(Saved data entries)
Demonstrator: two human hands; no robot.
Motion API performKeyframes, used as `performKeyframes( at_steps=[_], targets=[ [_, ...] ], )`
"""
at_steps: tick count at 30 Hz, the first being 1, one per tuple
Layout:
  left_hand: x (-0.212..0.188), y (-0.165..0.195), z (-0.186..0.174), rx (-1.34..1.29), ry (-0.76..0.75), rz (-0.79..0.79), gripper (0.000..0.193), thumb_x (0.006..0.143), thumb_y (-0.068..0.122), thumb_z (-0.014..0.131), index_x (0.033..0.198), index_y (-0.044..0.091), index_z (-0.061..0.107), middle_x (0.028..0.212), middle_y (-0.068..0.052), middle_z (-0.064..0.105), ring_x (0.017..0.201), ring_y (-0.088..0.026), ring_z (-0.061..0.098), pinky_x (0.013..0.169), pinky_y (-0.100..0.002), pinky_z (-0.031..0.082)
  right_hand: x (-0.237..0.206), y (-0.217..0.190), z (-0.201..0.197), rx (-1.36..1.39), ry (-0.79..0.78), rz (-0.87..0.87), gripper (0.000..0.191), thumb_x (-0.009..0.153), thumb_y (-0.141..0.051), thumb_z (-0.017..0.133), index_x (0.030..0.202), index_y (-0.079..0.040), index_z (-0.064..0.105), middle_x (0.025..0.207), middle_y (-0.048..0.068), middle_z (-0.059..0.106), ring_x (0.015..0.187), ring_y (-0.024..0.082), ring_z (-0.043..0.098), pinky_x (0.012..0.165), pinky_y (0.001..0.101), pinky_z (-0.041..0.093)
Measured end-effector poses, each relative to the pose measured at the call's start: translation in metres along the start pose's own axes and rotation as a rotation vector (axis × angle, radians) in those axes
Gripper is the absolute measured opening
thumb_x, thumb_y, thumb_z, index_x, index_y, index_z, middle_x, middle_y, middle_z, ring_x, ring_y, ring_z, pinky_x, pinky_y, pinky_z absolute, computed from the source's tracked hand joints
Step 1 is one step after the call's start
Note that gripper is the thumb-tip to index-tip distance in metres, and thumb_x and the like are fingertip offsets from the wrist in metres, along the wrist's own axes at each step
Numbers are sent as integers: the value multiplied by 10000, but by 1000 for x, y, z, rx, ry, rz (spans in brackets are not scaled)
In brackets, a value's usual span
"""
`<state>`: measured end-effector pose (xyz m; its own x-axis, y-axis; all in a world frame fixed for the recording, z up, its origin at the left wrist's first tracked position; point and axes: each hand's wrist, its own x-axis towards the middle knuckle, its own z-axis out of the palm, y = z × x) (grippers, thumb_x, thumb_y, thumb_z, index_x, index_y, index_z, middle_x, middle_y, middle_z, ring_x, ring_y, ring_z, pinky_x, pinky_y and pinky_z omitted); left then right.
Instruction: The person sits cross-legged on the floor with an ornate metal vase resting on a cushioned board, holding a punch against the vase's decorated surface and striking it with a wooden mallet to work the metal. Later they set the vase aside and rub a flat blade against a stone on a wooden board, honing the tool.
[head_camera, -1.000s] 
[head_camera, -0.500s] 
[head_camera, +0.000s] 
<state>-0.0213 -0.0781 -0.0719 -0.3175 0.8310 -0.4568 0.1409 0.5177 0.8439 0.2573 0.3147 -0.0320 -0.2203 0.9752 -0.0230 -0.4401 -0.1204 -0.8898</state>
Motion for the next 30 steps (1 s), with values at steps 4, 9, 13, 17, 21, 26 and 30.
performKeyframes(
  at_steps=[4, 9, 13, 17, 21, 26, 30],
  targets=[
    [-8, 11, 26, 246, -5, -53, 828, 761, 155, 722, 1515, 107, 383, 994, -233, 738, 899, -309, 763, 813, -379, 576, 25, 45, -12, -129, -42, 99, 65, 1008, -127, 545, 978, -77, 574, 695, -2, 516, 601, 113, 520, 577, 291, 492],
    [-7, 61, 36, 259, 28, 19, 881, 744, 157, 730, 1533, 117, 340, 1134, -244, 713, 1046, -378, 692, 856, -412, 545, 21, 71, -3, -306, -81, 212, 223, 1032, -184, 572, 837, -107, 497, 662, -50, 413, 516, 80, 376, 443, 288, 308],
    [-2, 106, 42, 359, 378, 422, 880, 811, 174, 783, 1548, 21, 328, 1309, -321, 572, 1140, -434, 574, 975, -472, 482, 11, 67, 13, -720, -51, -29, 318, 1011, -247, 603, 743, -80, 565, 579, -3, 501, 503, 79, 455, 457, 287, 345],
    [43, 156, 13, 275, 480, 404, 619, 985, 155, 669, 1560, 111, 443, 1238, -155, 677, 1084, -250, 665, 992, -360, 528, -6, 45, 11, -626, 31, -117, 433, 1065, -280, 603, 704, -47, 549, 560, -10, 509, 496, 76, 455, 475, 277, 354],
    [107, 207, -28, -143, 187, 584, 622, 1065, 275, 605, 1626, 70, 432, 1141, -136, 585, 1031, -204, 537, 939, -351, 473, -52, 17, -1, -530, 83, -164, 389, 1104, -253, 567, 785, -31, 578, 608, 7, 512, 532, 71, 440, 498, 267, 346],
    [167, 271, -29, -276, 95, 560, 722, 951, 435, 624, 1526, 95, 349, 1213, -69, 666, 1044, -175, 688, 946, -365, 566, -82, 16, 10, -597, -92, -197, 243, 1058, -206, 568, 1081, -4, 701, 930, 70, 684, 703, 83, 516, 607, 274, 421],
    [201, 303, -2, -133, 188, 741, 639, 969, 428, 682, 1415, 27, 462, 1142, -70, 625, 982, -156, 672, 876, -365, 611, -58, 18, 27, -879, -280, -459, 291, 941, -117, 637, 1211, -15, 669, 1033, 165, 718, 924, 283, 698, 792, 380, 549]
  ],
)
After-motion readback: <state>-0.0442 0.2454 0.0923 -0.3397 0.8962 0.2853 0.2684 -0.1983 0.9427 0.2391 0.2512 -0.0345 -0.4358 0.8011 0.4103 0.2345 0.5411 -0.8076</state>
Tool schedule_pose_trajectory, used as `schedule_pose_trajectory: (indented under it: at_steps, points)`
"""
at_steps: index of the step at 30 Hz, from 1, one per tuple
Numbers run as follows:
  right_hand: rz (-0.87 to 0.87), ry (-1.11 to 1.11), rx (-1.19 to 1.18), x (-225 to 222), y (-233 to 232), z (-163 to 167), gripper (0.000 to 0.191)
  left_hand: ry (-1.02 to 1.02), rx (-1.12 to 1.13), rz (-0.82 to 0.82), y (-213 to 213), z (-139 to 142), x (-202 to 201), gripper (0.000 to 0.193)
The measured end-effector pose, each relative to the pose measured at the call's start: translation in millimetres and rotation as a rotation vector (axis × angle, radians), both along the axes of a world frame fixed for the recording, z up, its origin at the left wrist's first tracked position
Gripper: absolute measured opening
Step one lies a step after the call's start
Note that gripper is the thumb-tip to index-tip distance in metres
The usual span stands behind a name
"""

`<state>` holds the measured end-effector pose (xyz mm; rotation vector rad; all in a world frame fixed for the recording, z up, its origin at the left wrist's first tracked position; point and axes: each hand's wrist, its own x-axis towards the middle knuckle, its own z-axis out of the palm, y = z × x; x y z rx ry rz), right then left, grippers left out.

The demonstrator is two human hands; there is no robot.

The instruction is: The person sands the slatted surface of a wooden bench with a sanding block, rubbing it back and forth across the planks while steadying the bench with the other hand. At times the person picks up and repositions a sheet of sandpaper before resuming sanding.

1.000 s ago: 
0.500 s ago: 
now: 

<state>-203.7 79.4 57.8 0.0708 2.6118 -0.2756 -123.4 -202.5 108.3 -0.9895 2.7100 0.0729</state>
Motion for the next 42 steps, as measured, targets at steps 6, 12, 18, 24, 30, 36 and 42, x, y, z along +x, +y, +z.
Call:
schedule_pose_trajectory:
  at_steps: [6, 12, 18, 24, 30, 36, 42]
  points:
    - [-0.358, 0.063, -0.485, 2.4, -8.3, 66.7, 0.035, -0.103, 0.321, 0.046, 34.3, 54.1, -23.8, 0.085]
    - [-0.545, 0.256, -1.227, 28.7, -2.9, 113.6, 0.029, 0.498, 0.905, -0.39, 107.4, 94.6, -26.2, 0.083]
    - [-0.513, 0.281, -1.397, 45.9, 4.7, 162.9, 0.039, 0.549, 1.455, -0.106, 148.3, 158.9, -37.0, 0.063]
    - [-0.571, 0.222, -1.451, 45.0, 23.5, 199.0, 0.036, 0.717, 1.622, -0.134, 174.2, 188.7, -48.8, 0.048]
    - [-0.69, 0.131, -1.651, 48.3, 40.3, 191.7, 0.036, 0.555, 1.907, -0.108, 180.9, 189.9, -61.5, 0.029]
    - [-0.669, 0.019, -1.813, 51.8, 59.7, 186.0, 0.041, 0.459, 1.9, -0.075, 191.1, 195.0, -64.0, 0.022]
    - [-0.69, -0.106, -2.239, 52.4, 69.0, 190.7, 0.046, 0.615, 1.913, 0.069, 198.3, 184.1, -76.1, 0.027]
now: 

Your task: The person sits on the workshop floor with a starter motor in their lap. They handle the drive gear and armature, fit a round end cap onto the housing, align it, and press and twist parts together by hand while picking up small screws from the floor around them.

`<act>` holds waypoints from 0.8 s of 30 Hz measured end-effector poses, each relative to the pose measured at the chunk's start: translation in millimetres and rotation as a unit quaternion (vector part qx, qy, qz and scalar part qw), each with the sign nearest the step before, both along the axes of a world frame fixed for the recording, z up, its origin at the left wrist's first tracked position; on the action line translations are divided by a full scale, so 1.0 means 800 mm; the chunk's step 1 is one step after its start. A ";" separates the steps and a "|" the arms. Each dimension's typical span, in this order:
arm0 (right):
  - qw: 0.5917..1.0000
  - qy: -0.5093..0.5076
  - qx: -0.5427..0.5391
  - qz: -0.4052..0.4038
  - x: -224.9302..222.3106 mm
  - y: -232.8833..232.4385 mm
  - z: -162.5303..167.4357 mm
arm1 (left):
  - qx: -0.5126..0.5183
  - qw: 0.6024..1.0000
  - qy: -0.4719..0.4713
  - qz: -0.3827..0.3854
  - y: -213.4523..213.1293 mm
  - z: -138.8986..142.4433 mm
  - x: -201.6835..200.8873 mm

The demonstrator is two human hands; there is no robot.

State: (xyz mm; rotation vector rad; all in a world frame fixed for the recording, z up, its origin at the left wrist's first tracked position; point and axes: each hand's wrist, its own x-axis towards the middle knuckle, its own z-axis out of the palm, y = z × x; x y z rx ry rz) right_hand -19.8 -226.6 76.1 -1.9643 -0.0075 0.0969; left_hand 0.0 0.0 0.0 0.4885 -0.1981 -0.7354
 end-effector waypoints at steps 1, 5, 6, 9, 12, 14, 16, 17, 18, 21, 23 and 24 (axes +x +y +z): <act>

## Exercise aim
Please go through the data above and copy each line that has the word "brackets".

## Exercise output
Numbers are sent as integers: the value multiplied by 10000, but by 1000 for x, y, z, rx, ry, rz (spans in brackets are not scaled)
In brackets, a value's usual span

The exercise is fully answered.